# [What to do]
Write out the data word for word, taking care that no picture is carried over.

§ §

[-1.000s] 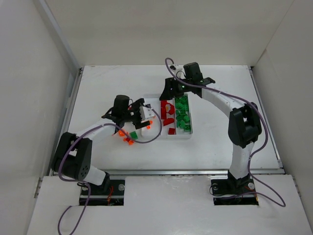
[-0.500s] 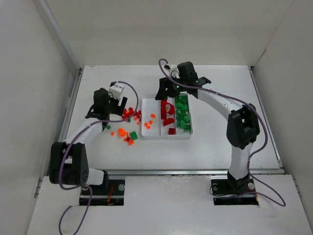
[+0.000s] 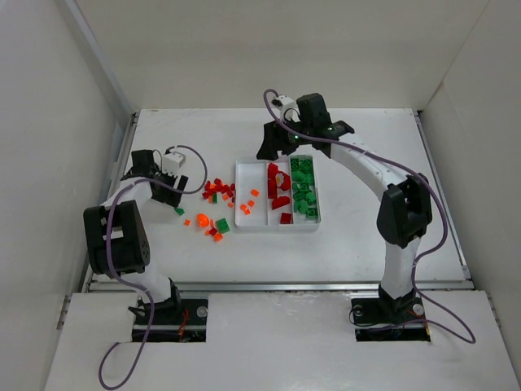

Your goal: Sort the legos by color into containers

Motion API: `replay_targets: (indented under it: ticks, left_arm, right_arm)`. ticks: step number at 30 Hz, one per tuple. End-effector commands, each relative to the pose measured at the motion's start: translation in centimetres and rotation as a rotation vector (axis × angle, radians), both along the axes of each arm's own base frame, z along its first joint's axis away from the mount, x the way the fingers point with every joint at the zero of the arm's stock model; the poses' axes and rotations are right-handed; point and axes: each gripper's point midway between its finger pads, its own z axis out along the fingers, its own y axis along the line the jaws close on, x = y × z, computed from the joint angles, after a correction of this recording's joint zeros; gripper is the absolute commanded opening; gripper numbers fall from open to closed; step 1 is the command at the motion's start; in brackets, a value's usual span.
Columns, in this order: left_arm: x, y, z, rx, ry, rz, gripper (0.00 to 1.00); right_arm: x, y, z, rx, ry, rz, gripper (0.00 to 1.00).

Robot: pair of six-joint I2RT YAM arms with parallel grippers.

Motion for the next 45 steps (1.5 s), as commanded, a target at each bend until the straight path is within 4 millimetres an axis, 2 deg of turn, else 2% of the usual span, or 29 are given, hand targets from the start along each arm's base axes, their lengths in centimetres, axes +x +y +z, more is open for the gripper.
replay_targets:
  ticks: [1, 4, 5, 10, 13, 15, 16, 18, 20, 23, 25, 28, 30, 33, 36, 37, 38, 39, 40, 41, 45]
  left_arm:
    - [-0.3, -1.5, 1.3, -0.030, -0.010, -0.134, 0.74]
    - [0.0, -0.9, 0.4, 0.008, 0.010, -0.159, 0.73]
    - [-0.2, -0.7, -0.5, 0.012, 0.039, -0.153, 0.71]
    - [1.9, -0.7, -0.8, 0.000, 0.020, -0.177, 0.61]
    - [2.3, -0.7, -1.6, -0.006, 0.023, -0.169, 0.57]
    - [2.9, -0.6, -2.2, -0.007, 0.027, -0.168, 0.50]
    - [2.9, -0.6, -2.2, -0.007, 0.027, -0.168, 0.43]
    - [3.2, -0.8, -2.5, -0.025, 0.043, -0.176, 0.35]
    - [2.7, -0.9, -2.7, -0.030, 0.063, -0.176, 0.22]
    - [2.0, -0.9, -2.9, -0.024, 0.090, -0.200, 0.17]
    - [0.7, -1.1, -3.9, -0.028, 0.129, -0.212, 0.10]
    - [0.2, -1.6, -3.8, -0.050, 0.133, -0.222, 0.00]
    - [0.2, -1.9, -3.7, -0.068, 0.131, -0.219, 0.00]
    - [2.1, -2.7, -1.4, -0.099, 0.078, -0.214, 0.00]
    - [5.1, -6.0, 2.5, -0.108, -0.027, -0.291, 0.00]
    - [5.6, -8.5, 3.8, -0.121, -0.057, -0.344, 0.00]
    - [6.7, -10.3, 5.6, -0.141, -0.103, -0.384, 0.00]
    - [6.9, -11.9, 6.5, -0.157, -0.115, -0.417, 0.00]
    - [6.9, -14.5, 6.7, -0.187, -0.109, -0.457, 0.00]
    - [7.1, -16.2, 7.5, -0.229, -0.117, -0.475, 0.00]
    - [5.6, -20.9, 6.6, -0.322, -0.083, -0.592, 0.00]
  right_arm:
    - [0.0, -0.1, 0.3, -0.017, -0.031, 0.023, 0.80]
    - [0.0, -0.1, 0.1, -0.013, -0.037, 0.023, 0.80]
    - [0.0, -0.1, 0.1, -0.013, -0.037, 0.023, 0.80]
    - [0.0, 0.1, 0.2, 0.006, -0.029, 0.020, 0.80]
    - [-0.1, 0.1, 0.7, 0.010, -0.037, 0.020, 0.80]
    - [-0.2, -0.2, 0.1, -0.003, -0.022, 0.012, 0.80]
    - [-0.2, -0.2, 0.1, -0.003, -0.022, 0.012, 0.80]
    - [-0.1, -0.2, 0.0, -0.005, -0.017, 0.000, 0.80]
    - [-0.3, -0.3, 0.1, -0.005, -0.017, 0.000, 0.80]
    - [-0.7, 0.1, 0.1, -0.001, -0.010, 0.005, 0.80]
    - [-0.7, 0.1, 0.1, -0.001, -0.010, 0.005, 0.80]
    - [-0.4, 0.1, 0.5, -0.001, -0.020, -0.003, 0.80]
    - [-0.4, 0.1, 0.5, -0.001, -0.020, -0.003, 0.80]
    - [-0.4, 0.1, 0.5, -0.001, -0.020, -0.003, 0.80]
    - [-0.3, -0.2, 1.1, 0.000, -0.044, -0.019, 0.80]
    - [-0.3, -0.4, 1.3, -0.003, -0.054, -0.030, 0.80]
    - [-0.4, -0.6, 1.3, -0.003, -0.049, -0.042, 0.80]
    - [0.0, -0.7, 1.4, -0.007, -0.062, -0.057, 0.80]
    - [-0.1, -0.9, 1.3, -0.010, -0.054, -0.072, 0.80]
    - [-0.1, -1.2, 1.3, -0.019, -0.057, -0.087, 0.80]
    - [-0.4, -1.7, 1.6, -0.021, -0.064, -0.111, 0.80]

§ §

# [Exercise solution]
[-1.000s] 
[-0.500s] 
[+0.000s] 

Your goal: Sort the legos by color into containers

Motion API: `replay_targets: (indented under it: ticks, left_arm, right_arm)`. ticks: step number at 30 Hz, one per tuple. End-effector commands, each relative to the pose measured at the motion's start: translation in centimetres and rotation as a rotation vector (axis × angle, radians), both along the axes of each arm's own base frame, z along its first joint's axis away from the mount, x the way the fingers point with every joint at the zero of the arm's stock model; the poses' axes and rotations are right-handed; point and axes: each gripper's point midway between its finger pads, its own z axis out along the fingers, its own y axis along the line the jaws close on, x = y × z, computed from the joint angles, after a correction of this recording's joint zeros; gripper is the absolute commanded opening; gripper numbers fall from open to closed; step 1 is the command at the motion's start; in brackets, a value's usual span.
Columns, in this order: left_arm: x, y, z, rx, ry, rz, gripper (0.00 to 1.00); right_arm: x, y, z, rx, ry, rz, gripper (0.00 to 1.00).

Robot: pair of six-joint I2RT YAM arms with parallel grippers.

Motion for the next 45 steps (1.5 s), as commanded, a target at each bend until the straight path is within 4 millimetres an axis, 2 deg of turn, else 2% of the usual span, or 29 are given, hand targets from the start along each arm's base axes, their lengths in centimetres, axes +x +y +z, more is open for the gripper.
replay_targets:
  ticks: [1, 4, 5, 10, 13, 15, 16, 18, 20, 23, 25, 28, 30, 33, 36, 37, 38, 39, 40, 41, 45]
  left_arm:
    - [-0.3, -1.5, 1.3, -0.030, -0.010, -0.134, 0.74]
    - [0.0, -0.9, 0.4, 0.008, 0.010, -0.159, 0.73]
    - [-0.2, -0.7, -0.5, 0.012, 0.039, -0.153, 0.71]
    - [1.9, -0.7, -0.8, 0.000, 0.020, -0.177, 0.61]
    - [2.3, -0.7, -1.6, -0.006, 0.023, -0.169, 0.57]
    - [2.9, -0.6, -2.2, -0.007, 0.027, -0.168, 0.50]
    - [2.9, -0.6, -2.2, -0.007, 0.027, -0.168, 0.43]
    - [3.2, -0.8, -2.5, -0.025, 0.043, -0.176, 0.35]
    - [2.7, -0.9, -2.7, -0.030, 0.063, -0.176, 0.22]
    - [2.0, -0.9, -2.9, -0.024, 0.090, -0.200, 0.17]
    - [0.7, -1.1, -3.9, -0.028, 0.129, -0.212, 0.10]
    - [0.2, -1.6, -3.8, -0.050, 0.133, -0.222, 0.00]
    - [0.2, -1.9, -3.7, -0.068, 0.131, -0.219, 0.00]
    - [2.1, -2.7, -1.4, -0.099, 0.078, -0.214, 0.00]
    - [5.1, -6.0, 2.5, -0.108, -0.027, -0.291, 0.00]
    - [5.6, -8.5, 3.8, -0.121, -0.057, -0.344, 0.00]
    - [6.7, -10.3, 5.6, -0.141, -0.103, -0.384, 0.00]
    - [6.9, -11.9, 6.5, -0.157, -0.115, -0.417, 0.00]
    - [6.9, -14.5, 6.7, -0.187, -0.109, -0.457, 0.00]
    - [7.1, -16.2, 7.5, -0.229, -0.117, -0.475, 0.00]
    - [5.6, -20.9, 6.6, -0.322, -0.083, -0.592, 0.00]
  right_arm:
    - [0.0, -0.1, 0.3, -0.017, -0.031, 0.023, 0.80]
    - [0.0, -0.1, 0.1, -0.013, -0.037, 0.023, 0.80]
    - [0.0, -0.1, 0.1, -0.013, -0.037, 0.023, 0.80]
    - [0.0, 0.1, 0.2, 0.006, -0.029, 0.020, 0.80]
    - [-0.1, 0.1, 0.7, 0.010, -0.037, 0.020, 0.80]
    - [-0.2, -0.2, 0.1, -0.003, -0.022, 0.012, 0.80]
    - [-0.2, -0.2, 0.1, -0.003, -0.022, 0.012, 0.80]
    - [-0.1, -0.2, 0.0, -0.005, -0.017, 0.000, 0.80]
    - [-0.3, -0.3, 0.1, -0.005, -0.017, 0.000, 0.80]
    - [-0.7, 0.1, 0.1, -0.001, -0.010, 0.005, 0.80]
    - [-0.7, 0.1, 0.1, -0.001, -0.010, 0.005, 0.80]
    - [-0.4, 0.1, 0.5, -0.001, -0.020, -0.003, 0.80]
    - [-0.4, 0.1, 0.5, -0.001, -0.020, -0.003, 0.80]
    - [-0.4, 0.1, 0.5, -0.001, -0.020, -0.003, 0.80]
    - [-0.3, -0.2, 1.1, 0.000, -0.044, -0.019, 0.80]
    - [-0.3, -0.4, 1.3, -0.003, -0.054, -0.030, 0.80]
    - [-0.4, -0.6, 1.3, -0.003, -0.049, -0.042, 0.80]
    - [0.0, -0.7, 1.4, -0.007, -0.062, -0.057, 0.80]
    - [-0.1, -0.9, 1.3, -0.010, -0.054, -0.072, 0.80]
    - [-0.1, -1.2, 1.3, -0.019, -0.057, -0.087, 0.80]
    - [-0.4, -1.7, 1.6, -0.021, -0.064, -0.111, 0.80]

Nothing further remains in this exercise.